Collection entries:
=-=-=
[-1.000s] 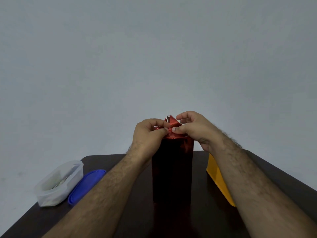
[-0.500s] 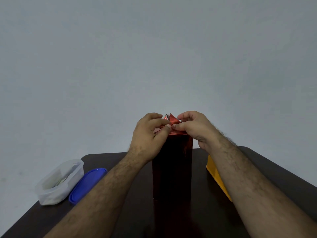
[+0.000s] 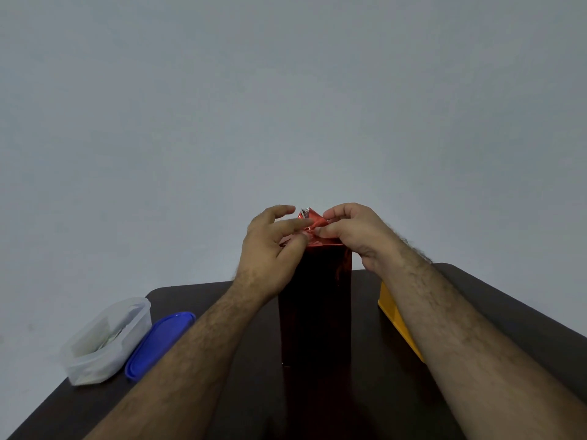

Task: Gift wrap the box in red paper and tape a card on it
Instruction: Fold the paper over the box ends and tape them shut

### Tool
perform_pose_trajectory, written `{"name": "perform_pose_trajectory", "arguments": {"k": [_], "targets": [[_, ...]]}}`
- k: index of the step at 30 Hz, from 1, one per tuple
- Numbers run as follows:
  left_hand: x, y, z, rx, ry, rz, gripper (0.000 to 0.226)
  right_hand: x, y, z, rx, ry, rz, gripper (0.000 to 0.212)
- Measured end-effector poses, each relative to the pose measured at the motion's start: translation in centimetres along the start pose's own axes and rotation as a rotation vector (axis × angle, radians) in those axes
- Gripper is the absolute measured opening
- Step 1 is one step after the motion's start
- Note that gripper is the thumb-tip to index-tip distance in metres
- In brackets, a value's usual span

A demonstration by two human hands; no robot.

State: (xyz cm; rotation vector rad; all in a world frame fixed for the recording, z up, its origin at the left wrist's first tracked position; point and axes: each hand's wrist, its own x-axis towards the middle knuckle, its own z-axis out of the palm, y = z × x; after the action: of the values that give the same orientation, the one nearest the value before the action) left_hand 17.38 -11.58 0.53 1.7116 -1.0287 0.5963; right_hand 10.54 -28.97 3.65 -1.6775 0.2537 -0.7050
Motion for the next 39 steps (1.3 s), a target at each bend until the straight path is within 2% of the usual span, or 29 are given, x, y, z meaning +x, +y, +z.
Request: {"name": "perform_pose_trajectory", "arguments": {"k": [2,6,10,14,21,24,27,29,32,34,36,39], "targets": [[-0.3,-0.1,0.1,0.052,0.005,0.056,0.037,-0.1,0.0,-0.1,0.005,-0.003,0.002,0.038],[-0.4,0.0,0.5,0.079,-0.008,-0.006,0.052,-0.2,-0.1,-0.2,0.008,0.004,0.011,0.036],[-0.2,0.5,0.4,0.132,0.0,-0.071,0.045,-0.3,-0.2,0.2,0.005,0.012,0.011,0.037],[0.2,0.9,-0.4,0.245,-0.09,-0.067,0.046,-0.3,-0.3,0.2,0.0,0.019,0.006,0.037],[0.0,0.9,-0.6,0.144,-0.146,-0.133,0.045,-0.5,0.6,-0.8,0.087,0.001,0.034,0.01],[0.3,1.1,-0.9,0.128,-0.164,-0.183,0.037,-1.4,1.9,-1.9,-0.049,0.136,-0.004,0.017],[0.4,1.5,-1.4,0.224,-0.205,-0.132,0.043,-3.3,3.4,-4.1,-0.326,0.243,-0.075,0.021],[0.4,1.7,-1.8,0.276,-0.217,-0.067,0.044,-4.3,4.5,-6.5,-0.54,0.315,-0.019,0.021],[0.3,1.7,-2.1,0.367,-0.253,0.051,0.049,-5.4,5.5,-9.9,-0.935,0.403,0.186,0.023],[0.4,1.6,-2.1,0.395,-0.28,0.096,0.056,-6.1,6.0,-11.6,-1.085,0.417,0.324,0.025],[0.3,1.5,-2.1,0.394,-0.28,0.107,0.059,-7.0,5.7,-12.5,-1.093,0.365,0.421,0.023],[0.3,1.3,-1.9,0.393,-0.274,0.093,0.056,-7.9,5.3,-13.3,-0.886,0.312,0.53,0.015]]}}
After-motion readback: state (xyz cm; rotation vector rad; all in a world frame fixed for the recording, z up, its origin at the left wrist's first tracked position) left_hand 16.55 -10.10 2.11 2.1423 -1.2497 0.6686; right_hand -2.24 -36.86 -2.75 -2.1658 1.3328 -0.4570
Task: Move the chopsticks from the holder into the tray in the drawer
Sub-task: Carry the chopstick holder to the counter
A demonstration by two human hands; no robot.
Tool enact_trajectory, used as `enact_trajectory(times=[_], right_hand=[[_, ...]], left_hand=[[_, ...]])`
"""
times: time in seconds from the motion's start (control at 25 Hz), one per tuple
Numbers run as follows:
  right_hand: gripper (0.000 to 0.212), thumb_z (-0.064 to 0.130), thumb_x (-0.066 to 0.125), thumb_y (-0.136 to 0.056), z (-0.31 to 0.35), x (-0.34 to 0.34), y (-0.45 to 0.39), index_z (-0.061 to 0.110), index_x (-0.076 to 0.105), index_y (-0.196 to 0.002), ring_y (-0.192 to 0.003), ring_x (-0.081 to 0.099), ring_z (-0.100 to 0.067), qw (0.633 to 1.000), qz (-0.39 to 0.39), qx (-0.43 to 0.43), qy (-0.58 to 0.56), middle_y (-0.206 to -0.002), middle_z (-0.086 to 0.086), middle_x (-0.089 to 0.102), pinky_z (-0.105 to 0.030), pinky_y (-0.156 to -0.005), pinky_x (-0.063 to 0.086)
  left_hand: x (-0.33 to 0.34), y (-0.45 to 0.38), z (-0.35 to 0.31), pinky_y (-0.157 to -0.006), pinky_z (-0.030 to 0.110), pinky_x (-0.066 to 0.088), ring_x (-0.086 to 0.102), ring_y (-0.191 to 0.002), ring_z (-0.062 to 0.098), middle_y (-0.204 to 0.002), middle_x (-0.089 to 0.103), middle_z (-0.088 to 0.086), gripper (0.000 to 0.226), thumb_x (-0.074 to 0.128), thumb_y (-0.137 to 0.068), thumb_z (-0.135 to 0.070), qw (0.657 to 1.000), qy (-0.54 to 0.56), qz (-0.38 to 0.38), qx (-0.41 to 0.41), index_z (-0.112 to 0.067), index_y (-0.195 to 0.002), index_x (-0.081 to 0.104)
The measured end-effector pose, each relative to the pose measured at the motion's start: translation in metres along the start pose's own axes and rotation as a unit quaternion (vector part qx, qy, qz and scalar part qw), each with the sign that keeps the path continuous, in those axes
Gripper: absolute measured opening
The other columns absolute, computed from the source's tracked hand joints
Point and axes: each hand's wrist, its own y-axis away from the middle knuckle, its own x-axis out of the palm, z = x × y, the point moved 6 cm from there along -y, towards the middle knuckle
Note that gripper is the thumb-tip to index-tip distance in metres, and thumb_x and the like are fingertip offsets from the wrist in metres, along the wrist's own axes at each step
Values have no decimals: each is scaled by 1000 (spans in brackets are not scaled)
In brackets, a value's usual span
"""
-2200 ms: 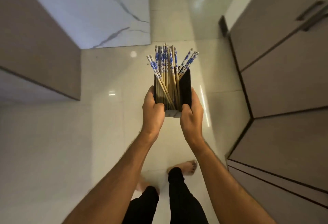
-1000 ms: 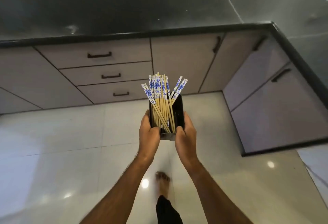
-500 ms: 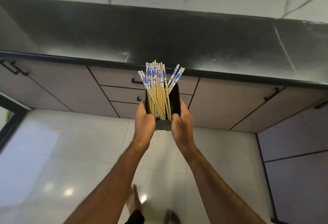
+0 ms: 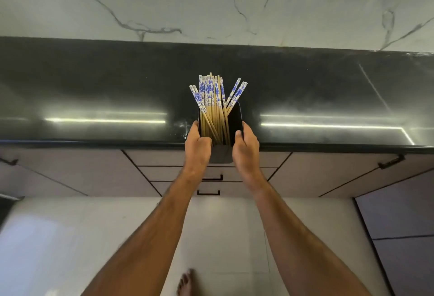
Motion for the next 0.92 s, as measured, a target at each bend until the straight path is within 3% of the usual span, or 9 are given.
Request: enact_trajectory(times=[0.08,0.2,0.32,0.48,0.6,0.76,0.84,0.92], right_hand=[[34,13,35,-107,3,22,-25,17,60,-130,-97,64,5,1000,-6,-3,10,-107,8,68,-10,-80,52],[33,15,33,-108,5,46,-60,16,60,-128,-96,65,-2,999,-22,1,31,-109,2,68,-19,-81,54],[30,18,32,-108,6,59,-85,21,59,-119,-77,64,1,999,-30,12,44,-96,5,67,-18,-66,51],[31,17,31,-109,10,70,-113,18,60,-121,-86,65,4,997,-39,10,60,-96,13,64,-12,-71,52],[35,16,31,-108,12,79,-133,10,61,-124,-90,64,-4,996,-38,18,74,-98,9,64,-23,-82,54],[34,16,32,-108,10,82,-141,8,62,-123,-89,65,-4,996,-39,18,72,-97,6,66,-25,-82,55],[34,18,33,-107,8,81,-140,9,61,-124,-90,64,-4,997,-40,19,70,-98,6,66,-25,-83,55],[32,19,35,-107,8,81,-139,10,62,-123,-88,64,2,997,-40,18,66,-98,9,65,-17,-78,52]], left_hand=[[-8,-36,1,-90,34,54,62,-107,17,-110,67,-1,52,40,-87,7,1000,3,20,-4,-30,-118,58],[-19,-82,0,-91,31,51,62,-108,12,-111,68,-4,47,40,-90,1,999,18,44,0,-34,-114,61],[-20,-109,-1,-87,29,53,63,-105,13,-115,68,1,44,39,-95,-8,997,26,65,13,-25,-129,60],[-22,-139,-5,-90,26,53,63,-108,11,-117,67,0,40,37,-99,-16,995,25,88,33,-24,-133,57],[-23,-156,-10,-91,29,52,63,-107,14,-117,66,2,40,36,-99,-17,996,24,83,34,-23,-133,56],[-22,-161,-11,-97,29,49,59,-114,13,-122,64,1,41,36,-100,-17,996,22,79,43,-23,-136,53],[-23,-161,-9,-94,29,51,61,-108,13,-117,65,1,38,37,-99,-17,996,25,75,46,-24,-131,56],[-24,-162,-8,-88,28,51,63,-100,12,-111,66,1,35,38,-99,-19,996,23,70,41,-24,-127,58]])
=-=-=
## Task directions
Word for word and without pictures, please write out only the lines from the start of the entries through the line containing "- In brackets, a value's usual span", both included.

## Solution to this task
[-1.000s] 
[-0.500s] 
[+0.000s] 

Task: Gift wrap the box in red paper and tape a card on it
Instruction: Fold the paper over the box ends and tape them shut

### Tool
perform_pose_trajectory, written `{"name": "perform_pose_trajectory", "arguments": {"k": [_], "targets": [[_, ...]]}}`
- k: index of the step at 30 Hz, from 1, one per tuple
- Numbers run as follows:
  left_hand: x, y, z, rx, ry, rz, gripper (0.000 to 0.226)
  right_hand: x, y, z, rx, ry, rz, gripper (0.000 to 0.212)
- Measured end-effector poses, each relative to the pose measured at the motion's start: translation in centimetres along the start pose's own axes and rotation as a rotation vector (axis × angle, radians) in those axes
- Gripper is the absolute measured opening
- Step 1 is one step after the motion's start
- Note that gripper is the thumb-tip to index-tip distance in metres
- In brackets, a value's usual span

No more work is left in this exercise.